WHAT IS EXPECTED
Each line below that carries the string "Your" must appear in the answer.
BEGIN GIVEN RECORDS
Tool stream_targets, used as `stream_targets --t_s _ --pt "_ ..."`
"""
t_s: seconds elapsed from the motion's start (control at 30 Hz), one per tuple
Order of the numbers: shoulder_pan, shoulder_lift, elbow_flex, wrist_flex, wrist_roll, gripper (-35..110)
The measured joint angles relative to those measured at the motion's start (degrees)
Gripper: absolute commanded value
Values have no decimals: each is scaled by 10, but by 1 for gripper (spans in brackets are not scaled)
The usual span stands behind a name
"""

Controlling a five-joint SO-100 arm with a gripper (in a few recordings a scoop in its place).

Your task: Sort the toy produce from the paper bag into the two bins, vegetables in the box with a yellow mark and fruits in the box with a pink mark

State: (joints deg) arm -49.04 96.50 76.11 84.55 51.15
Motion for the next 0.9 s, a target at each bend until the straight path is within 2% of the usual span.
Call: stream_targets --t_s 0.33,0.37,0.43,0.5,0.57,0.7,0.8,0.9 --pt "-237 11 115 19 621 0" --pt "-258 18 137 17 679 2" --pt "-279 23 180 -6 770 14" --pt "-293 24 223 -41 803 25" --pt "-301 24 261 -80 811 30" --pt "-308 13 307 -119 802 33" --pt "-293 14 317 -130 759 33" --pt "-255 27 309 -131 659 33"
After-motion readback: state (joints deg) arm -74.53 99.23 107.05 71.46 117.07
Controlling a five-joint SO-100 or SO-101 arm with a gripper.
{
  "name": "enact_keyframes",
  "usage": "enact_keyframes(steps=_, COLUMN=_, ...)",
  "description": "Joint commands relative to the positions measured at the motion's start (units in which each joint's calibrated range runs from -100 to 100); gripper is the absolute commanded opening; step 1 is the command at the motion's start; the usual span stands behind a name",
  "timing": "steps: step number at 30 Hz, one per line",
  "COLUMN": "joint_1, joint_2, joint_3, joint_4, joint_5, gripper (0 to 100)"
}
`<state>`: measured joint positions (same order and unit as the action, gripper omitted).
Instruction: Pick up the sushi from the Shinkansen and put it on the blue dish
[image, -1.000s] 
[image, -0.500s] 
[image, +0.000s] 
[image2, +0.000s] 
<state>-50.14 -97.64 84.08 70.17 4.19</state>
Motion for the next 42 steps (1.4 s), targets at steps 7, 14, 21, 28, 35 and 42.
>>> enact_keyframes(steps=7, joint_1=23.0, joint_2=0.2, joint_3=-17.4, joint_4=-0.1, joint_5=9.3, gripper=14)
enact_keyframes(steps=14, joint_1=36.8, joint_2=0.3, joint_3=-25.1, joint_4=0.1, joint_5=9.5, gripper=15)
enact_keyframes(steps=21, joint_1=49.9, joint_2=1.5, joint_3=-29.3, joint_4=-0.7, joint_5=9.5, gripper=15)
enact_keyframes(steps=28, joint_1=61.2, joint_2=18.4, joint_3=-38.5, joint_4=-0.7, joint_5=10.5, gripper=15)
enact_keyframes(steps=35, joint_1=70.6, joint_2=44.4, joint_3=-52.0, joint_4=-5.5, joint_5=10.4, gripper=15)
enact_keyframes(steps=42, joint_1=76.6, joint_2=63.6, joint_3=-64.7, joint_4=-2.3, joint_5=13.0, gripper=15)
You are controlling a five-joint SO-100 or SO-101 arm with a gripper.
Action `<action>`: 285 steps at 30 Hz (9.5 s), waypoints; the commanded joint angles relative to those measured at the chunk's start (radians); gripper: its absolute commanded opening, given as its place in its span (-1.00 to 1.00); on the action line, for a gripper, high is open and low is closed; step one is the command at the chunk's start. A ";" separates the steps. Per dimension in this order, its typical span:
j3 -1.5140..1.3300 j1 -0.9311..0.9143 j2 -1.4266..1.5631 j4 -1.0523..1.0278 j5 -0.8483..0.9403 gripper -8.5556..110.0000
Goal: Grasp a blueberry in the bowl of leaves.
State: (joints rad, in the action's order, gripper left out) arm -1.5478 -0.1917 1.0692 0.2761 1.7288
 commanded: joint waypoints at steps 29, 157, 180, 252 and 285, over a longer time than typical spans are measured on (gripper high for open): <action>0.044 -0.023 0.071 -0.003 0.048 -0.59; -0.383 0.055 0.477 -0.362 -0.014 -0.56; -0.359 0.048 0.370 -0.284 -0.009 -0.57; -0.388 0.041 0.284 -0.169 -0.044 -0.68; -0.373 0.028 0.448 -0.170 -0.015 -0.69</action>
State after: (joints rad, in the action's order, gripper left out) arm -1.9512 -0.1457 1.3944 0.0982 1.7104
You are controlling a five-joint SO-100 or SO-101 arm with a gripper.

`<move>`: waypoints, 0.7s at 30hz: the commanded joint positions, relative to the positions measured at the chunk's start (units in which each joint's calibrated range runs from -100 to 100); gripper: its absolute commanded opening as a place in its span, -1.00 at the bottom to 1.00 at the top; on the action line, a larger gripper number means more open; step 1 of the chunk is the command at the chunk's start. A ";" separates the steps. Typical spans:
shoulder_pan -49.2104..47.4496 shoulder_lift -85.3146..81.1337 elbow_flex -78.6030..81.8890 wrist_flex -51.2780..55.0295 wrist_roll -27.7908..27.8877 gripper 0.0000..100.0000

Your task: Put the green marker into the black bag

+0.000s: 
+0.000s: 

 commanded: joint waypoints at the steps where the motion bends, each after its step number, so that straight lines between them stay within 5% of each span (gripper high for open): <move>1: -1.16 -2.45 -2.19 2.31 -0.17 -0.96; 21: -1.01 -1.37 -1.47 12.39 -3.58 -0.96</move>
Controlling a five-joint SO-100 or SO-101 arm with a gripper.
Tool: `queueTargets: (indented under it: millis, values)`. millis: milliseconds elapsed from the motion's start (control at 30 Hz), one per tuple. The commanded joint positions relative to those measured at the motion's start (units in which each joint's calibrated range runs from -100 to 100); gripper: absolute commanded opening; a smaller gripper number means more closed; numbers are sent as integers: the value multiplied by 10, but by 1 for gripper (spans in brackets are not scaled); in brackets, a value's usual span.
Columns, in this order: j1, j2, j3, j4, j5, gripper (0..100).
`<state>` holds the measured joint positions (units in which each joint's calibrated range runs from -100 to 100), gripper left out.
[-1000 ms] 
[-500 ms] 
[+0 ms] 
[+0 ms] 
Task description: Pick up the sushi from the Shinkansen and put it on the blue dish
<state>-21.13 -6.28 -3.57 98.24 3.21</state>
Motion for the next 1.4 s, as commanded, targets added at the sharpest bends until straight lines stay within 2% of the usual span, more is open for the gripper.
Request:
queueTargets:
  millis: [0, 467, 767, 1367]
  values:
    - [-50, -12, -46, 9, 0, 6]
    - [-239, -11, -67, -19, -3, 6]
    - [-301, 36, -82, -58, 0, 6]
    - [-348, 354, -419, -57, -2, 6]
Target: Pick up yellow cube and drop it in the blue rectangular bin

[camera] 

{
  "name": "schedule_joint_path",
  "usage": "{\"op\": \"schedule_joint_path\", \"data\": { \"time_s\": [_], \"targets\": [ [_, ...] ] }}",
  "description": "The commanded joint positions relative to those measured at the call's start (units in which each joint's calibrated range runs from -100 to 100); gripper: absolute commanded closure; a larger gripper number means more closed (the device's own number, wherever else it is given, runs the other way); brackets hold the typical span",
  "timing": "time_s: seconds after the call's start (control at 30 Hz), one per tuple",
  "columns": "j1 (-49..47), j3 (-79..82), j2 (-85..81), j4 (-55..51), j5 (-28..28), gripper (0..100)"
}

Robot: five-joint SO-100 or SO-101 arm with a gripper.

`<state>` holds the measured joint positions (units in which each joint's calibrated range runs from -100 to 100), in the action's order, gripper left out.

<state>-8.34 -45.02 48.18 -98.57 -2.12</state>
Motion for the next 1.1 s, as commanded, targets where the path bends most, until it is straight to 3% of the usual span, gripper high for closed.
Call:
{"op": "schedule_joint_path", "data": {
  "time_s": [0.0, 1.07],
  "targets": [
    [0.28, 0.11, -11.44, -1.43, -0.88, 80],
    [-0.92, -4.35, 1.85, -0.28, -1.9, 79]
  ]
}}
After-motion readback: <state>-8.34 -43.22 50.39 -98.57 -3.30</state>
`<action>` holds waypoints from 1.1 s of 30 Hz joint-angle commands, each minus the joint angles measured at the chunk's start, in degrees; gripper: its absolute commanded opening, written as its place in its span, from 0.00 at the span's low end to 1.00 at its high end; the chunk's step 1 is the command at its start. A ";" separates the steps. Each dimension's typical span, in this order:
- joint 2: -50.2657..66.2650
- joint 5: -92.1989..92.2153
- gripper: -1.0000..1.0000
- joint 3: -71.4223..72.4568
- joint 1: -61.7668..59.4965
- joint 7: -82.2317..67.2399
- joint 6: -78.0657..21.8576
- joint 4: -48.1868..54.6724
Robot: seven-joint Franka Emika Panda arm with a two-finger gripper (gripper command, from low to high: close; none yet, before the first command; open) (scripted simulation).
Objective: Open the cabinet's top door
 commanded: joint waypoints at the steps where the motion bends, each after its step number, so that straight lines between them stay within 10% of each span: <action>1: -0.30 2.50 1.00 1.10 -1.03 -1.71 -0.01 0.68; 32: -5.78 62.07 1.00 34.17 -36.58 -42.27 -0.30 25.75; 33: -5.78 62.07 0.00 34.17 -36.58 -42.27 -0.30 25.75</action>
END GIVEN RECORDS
THE COMPLETED TASK
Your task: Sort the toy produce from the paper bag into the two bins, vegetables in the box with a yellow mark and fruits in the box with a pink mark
Your task: Put the green marker into the black bag

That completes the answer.